The researchers sought to determine if a tipping point exists that could cause voters to abandon motivated reasoning and view facts in a more rational way.
“We show experimental evidence that such an affective tipping point does in fact exist,” they write. “… The existence of a tipping point suggests that voters are not immune to disconfirming information after all, even when initially acting as motivated reasoners.”
This tipping point is far from being identified, but it’s encouraging to think that repeated efforts to debunk misinformation, or to simply to spread the truth, may have an effect.
So, it's not at all a closed case that: Of course you can't reach partisans, or the tribal, or those with a large propensity to make their decisions based on feel.
At least if they're not the very hard core (and only a relatively small minority are very hard core), it's not clear that the're impervious to logic, evidence, science. We should keep that in mind.

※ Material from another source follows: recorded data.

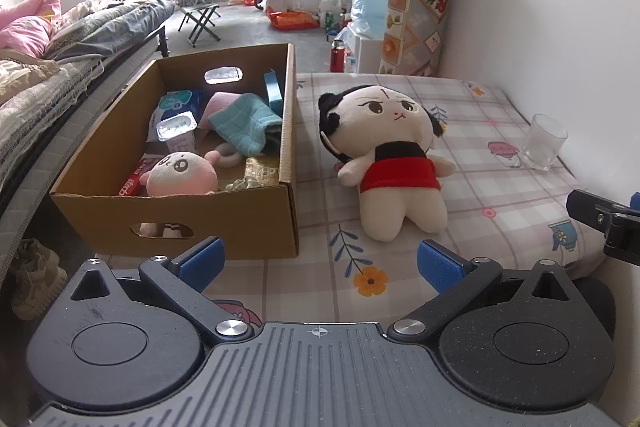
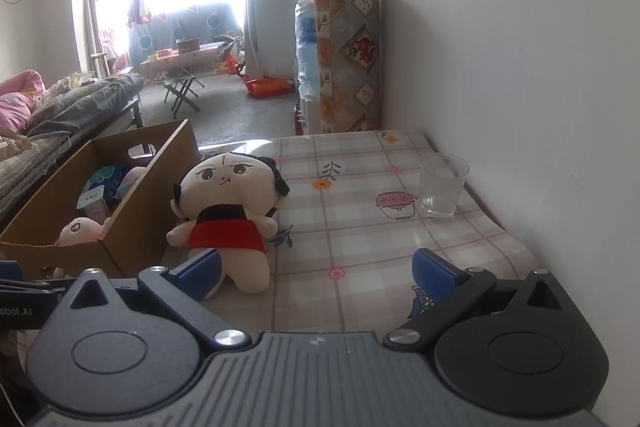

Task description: Organize soft objects

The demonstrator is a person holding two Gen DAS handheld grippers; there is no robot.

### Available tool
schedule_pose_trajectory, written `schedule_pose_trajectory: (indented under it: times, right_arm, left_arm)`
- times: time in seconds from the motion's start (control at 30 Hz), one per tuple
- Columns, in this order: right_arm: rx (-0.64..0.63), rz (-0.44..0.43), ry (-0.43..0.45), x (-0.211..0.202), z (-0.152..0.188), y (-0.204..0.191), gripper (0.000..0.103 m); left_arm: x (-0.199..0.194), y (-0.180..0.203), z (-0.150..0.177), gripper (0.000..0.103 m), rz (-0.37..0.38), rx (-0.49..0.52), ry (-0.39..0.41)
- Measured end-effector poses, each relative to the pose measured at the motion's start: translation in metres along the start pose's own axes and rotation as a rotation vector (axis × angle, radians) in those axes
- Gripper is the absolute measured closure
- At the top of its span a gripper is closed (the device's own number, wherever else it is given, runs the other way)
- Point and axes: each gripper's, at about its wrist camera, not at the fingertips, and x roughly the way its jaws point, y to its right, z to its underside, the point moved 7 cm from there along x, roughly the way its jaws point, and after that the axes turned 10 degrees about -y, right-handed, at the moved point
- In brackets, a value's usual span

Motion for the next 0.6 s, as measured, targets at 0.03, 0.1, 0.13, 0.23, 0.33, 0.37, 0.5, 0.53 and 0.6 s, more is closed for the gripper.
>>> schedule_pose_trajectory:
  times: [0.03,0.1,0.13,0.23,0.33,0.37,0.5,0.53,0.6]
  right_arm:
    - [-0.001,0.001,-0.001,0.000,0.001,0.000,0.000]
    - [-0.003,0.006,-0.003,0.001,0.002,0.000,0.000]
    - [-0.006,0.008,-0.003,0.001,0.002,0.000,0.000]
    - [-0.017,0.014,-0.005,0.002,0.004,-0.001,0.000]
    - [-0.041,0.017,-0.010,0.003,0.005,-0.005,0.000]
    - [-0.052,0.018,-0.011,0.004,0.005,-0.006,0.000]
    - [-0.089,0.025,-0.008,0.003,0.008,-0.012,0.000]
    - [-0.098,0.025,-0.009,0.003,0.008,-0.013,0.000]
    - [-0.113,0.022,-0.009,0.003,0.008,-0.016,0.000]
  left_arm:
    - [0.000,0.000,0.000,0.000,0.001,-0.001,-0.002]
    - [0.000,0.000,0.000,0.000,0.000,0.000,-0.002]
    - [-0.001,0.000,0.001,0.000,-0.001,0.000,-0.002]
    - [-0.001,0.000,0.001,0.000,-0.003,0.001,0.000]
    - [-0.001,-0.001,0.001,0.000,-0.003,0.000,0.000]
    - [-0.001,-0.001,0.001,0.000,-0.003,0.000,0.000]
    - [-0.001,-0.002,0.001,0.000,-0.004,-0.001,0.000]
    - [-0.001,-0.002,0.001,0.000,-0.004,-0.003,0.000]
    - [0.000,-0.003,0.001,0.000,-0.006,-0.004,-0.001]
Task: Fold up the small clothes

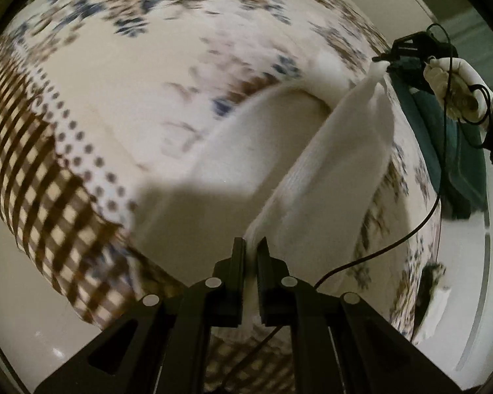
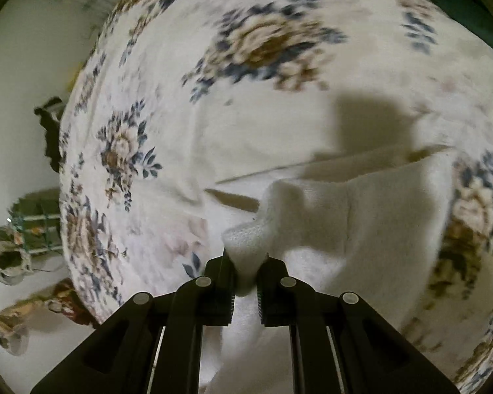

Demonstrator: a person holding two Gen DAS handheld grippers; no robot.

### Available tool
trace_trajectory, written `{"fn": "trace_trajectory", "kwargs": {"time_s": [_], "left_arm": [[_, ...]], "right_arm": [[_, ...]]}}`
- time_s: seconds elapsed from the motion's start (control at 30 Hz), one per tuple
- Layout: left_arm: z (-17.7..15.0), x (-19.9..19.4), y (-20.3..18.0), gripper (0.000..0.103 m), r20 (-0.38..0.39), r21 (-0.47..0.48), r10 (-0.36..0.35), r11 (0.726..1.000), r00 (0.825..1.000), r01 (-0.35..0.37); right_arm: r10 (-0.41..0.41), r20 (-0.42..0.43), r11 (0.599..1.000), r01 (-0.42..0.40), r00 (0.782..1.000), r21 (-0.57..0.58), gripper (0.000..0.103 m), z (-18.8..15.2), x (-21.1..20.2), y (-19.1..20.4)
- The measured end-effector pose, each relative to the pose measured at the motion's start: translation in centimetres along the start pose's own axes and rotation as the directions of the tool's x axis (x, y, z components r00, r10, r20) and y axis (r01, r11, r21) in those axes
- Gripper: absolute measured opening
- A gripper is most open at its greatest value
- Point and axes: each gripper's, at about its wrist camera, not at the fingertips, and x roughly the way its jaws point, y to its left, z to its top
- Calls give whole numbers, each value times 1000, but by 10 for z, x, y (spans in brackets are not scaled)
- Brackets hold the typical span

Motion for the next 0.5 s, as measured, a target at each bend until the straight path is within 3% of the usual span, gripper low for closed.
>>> {"fn": "trace_trajectory", "kwargs": {"time_s": [0.17, 0.37, 0.43, 0.5], "left_arm": [[18, 9, 46, 2, -1, -72, 10, 997, 1000, -10], [34, 34, 77, 2, -43, -76, 13, 997, 999, -16], [36, 42, 86, 4, -80, -101, -21, 995, 997, 13], [38, 44, 90, 6, -98, -127, -40, 992, 994, 28]], "right_arm": [[-76, -31, 996, 75, 997, -40, 10, 10, 54, 48], [-164, -51, 986, 162, 985, -41, 11, 17, 106, 62], [-153, -80, 988, 153, 985, -11, 15, 18, 113, 55], [-90, -120, 995, 93, 989, 21, 32, 12, 111, 46]]}}
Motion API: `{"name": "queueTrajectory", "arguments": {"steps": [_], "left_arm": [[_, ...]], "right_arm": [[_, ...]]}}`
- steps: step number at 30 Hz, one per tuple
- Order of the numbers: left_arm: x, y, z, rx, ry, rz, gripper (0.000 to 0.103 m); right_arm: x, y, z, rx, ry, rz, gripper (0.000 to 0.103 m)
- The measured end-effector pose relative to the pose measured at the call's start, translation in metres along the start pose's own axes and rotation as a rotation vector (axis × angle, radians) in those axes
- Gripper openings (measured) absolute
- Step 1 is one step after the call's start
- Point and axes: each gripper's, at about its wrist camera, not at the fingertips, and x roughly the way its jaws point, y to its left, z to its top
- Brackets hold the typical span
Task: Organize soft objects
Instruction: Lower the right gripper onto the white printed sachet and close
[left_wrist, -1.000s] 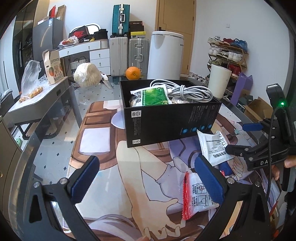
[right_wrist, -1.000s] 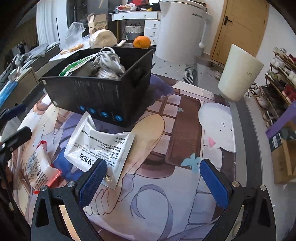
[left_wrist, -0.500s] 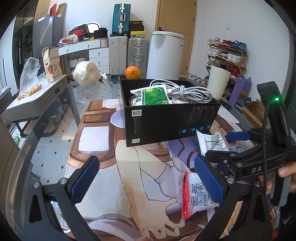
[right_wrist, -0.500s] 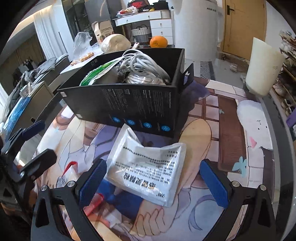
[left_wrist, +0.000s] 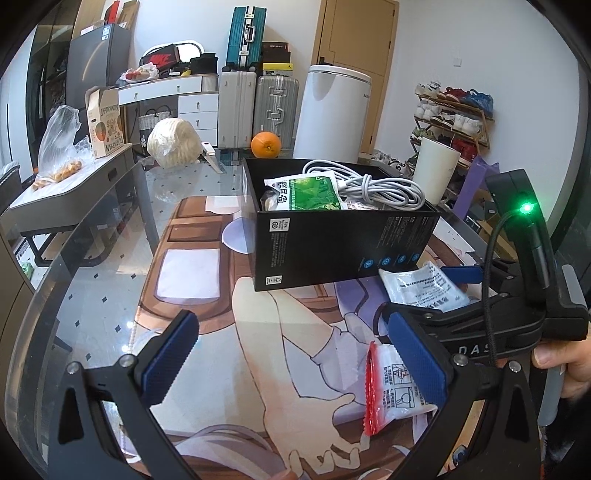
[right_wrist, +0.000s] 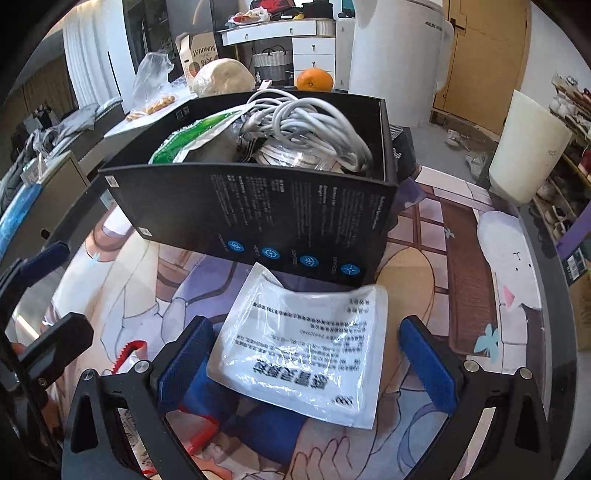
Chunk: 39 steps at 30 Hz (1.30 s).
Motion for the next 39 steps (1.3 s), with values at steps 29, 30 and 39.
{"name": "queueTrajectory", "arguments": {"steps": [29,30,39], "left_arm": [[0.002,-0.004,-0.001,0.021,0.012,0.005,0.103],[0.002,-0.004,-0.001,0.021,0.011,0.005,0.103],[0.003,-0.005,0.0,0.022,0.013,0.004,0.103]], "right_arm": [[0.001,-0.04,-0.003,-0.044,-0.018,0.025,0.099],[0.0,-0.04,-0.003,-0.044,-0.023,0.026,0.092],[-0.007,-0.039,-0.004,-0.069,-0.05,0.043,0.048]]}}
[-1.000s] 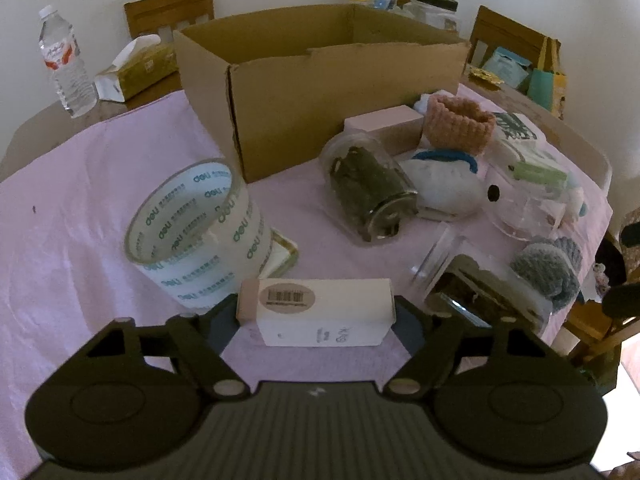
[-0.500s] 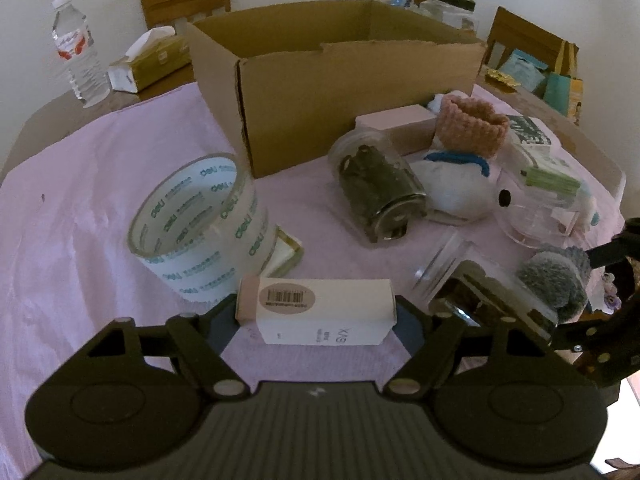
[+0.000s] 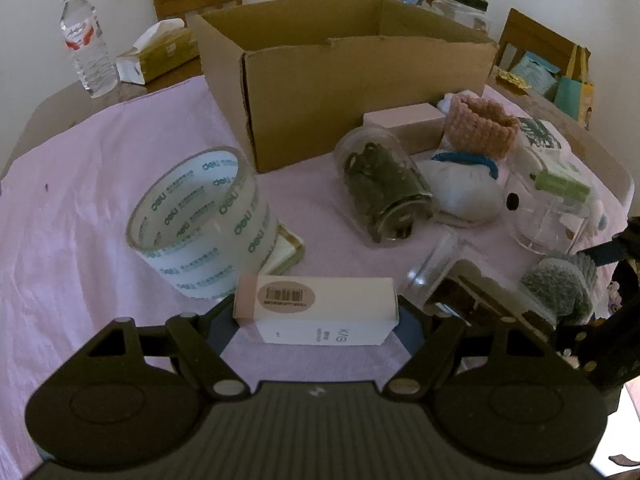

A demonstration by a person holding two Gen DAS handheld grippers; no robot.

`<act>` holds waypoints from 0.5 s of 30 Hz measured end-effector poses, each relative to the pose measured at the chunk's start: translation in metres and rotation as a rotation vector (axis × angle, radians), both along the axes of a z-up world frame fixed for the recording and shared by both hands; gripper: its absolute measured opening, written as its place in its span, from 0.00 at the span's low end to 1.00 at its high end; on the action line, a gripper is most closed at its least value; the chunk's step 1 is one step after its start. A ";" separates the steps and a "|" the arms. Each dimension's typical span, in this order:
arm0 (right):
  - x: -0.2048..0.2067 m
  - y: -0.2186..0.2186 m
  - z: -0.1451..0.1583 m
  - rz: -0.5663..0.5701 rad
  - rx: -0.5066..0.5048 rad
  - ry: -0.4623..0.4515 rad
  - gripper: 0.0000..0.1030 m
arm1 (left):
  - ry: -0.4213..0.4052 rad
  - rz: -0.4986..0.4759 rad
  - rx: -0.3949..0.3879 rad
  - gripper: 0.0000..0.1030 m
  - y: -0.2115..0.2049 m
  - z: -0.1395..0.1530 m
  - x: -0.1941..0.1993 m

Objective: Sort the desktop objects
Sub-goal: 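Grasp the grey knit sock with the right tool while the left holds the white box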

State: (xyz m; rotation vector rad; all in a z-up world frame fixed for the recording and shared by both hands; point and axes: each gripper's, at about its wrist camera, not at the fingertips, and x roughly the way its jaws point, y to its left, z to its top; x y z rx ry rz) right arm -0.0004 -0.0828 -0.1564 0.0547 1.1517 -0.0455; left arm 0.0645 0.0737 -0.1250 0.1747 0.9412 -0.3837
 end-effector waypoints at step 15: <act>-0.001 0.013 -0.005 0.016 -0.016 -0.056 1.00 | 0.000 0.002 -0.008 0.78 0.000 -0.002 0.002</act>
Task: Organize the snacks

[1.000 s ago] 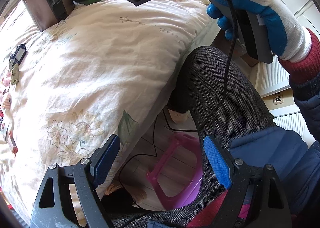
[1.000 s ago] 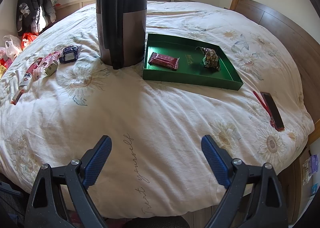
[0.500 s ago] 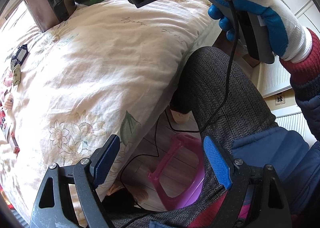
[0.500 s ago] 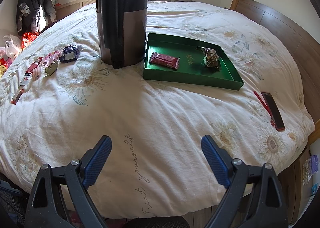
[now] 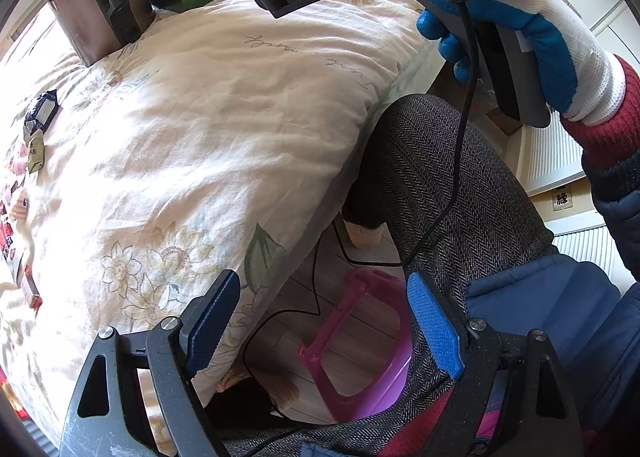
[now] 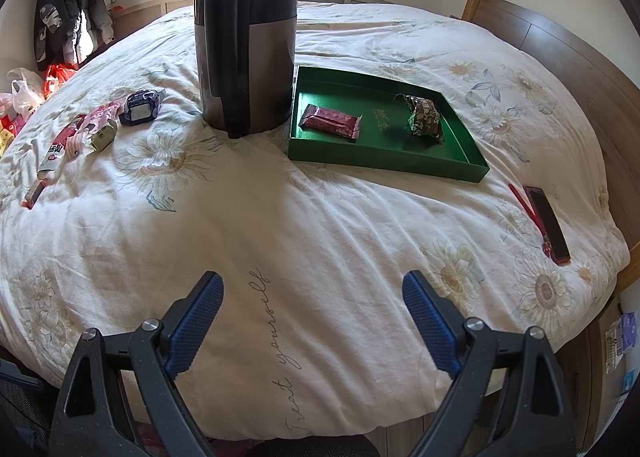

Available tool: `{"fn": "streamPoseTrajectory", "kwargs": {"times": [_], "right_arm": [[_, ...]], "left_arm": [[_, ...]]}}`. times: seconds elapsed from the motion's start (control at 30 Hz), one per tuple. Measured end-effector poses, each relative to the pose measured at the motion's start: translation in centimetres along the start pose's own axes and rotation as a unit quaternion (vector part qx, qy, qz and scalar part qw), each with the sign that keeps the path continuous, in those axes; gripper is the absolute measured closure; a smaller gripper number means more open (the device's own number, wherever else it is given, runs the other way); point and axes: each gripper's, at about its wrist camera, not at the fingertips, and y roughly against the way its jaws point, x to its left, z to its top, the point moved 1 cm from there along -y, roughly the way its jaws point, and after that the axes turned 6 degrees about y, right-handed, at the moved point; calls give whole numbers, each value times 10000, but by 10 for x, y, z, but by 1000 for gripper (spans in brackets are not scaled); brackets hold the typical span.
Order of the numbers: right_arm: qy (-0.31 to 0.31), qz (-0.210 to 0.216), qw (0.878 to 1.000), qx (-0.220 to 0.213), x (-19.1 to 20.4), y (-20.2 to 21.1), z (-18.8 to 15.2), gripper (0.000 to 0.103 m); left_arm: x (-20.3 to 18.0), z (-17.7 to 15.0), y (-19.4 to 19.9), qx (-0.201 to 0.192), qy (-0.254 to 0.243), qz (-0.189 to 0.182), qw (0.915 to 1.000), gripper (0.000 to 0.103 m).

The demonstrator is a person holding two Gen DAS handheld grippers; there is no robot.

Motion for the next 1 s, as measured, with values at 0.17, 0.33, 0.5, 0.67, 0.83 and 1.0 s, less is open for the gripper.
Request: {"fn": "streamPoseTrajectory", "kwargs": {"times": [0.17,0.33,0.5,0.67,0.83,1.0], "right_arm": [[1,-1,10000,0,0,0,1,0],[18,8,10000,4,4,-1,1,0],[81,98,9999,7,14,-2,5,0],[226,219,9995,-41,26,-1,11,0],[387,370,9985,-101,42,-1,20,0],[521,603,9966,-194,65,-4,32,0]], "left_arm": [[1,1,0,-8,9,1,10000,21],[7,1,0,-44,60,22,10000,21],[19,-2,5,-228,279,186,9992,21],[48,-7,11,-518,781,388,9948,21],[84,-22,20,-948,1401,827,9821,21],[126,-41,26,-1159,2030,1171,9652,21]]}}
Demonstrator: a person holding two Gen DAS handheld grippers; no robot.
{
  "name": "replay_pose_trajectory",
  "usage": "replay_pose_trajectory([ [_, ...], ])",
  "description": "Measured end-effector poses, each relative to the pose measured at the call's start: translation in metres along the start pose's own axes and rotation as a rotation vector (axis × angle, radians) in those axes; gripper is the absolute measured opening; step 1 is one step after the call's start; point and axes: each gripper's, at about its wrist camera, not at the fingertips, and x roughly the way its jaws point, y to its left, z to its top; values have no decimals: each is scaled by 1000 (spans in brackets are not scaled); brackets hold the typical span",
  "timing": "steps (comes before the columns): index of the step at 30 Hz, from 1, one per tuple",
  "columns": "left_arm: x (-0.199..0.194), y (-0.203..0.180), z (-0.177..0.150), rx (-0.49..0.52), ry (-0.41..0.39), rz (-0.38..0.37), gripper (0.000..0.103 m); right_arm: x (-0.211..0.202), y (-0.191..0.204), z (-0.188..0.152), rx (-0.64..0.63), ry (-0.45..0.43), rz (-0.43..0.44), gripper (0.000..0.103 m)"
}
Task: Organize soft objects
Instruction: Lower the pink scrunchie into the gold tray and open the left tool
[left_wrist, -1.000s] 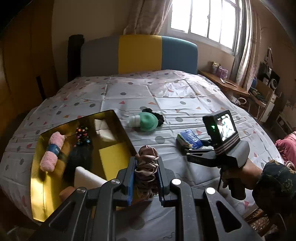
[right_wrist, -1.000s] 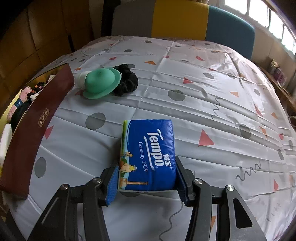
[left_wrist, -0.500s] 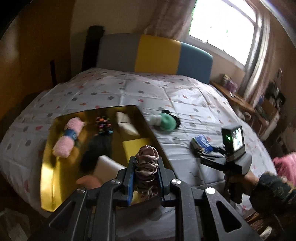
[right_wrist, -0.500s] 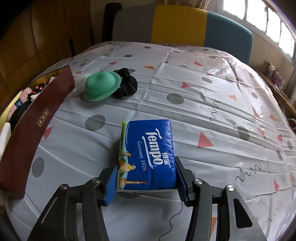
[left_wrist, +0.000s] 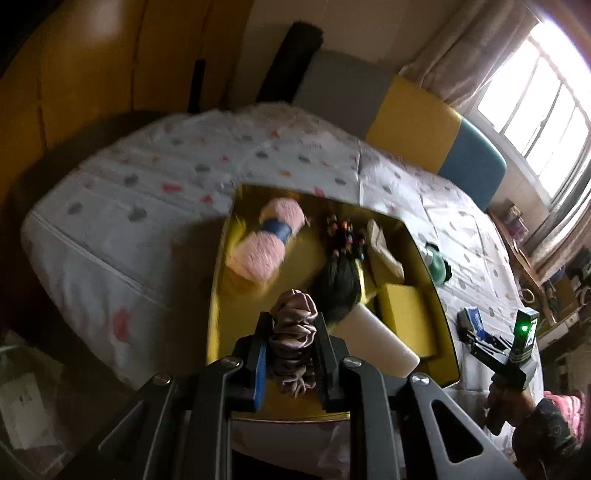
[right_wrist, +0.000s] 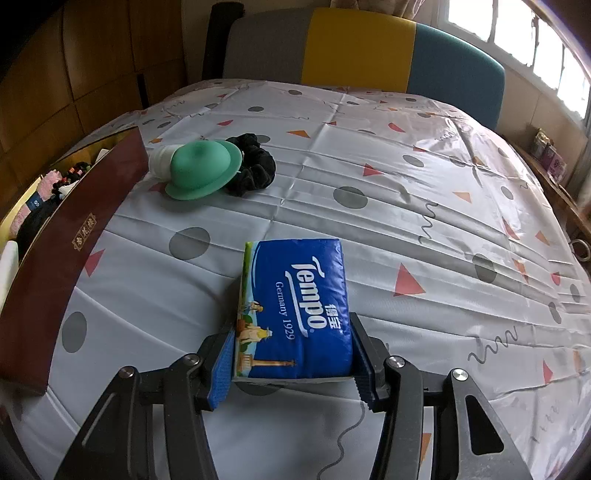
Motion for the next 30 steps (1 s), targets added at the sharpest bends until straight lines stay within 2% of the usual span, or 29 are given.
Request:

At least if they're not the very hard core (and only a relatively small minority are very hard core), it's not clear that the're impervious to logic, evidence, science. We should keep that in mind.
I'd also like to highlight a great point Quiggin made:
As Krugman points out, what matters is not the impact on the anti-science group themselves, but on the attitudes to that group among others. The recent measles epidemic didn’t have much of an impact on anti-vaxers, as far as I can see, but it certainly changed attitudes towards them, greatly reducing sympathy for their desire to pursue their deluded beliefs regardless of the risk to the rest of the community.
I think a good example is smoking. At one time, many people resisted the idea that tobacco was very harmful, despite already overwhelming scientific evidence, and it was a tribal and political issue for many. But what happened? Eventually those who held this unscientific view were repeatedly shamed by scientific evidence, again and again and again. Over time, even if the most hard core wouldn't change their views, they did die off. And the young, who are more open, grew up hearing the scientific evidence.
Moreover, the non-extremely tribal, who are the majority, and even "Balanced" journalists, grew more and more shamed not acknowledging the overwhelming science (and see the last part of this). So over time, it became an embarrassment to say, smoking is safe; it's all just a conspiracy. And very few would say this today. Over time, repeated hitting over the head with logic, evidence, science, worked. You just can't expect immediate results.